A todos, algún día, se nos cayó el teatrito. Ya ocurra esto en la infancia, la adolescencia o los años posteriores (a medida que pasen, peor será el espectáculo), pocos bochornos hay tan aparatosos como el de verse desnudado por las evidencias… y todavía así aferrarse a negarlas. Que es lo que hacen los niños más pequeños, por falta de malicia y experiencia. Y lo que hacen también numerosos adultos, no bien se miran contra la pared y estelarizan una comedia involuntaria que no hace sino hundirlos más y más en el fango del cual intentaban salir.
Es casi doloroso carcajearse a costillas del ridículo ajeno, probablemente por la carga de lástima que suele acompañar a nuestra hilaridad. ¿Cómo es posible, se pregunta uno, que Perengano siga sin darse cuenta del numerazo que está haciendo al negar lo que todos hemos podido ver? El problema de ciertas situaciones grotescas está en que cada nuevo esfuerzo por disimularlas no hace más que elevar su notoriedad, no digamos su precio.
A juzgar por la magnitud del fraude, tiene que haber millares de implicados en el reciente escándalo del huachicol fiscal, entre altos funcionarios, esbirros, oficinistas, uniformados, sicarios, operarios e integrantes de mafias asociadas. Se trata de una cloaca de dimensiones inconmensurables, donde las evidencias son notorias hasta la fetidez, mientras quienes intentan el control de daños persisten en fingir ingenuidad, sorpresa o indignación, trucos todos muy viejos para evitar que la ignominia engorde sin control. Toda credulidad tiene sus límites, nadie puede pedirte que la estires más allá de colmillo y sensatez.
“¿Qué escondes ahí detrás?”, urge la madre al niño que ha juntado los puños en la espalda. Muestra entonces la mano derecha, bien abierta, y enseguida la izquierda, y es hasta que la madre le obliga a enseñar ambas al mismo tiempo que queda al descubierto la jugarreta, para mayor vergüenza del simuladorcito. Lo en realidad terrible es descubrir, cincuenta años después, que el personaje nunca aprendió a fingir. Lo cual sin duda incluye el arte de saber hasta dónde llevar la pantomima sin provocar codazos entre los presentes. Incluso los mitómanos saben que en ocasiones no queda más salida que decir la verdad, si es que pretende uno eludir el ridículo.
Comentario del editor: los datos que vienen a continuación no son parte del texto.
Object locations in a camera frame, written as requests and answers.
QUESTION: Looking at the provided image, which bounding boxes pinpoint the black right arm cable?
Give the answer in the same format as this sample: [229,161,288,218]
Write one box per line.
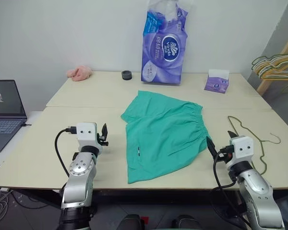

Hace ya un par de lunas que la cloaca estalló en este país. De entonces para acá, no han hecho los escándalos sino multiplicarse, y en algún modo confirmarse entre sí ante la suspicacia general. No es culpa nuestra, al fin, que nos cueste dar crédito a quienes se empecinan en negar lo más obvio. Nunca fue verosímil la cháchara presidencial sobre el presunto fin del huachicol en particular y la corrupción en general, a menos que tuviera uno el cuidado de interpretar exactamente lo contrario de lo que estaba oyendo, fórmula de probada eficacia para enseñarse a leer la demagogia vil. Si estaban los chanchullos en su pleno apogeo, tocaba de una vez declararlos extintos.
Me temo que es costumbre, a estas honduras, que los políticos que se jactan en público de su conciencia clara e impoluta —tras haber sido puestos en tela de juicio— exhiban asimismo las facciones tirantes y desencajadas de quien arrastra deudas estratosféricas y recién vio venir al cobrador. Son esas mismas caras de yo-no-fui que todavía anteayer hablaban con soberbia y grosería y hoy resienten las olas de resaca que ocasiona el poder una vez que comienza a evaporarse.
Es costumbre que el teatrito se caiga encima del elenco que le dio vida. ¿Quieren los funcionarios de esta administración terminar sepultados en el intento cándido de rescatar a los de la anterior? Habrá quien crea que es una pregunta exagerada, y sin embargo flota en el ambiente. A veces, la caída del teatrito es más interesante que la puesta en escena, aunque no está de más asegurarse de estar lejos de allí cuando se venga abajo el escenario.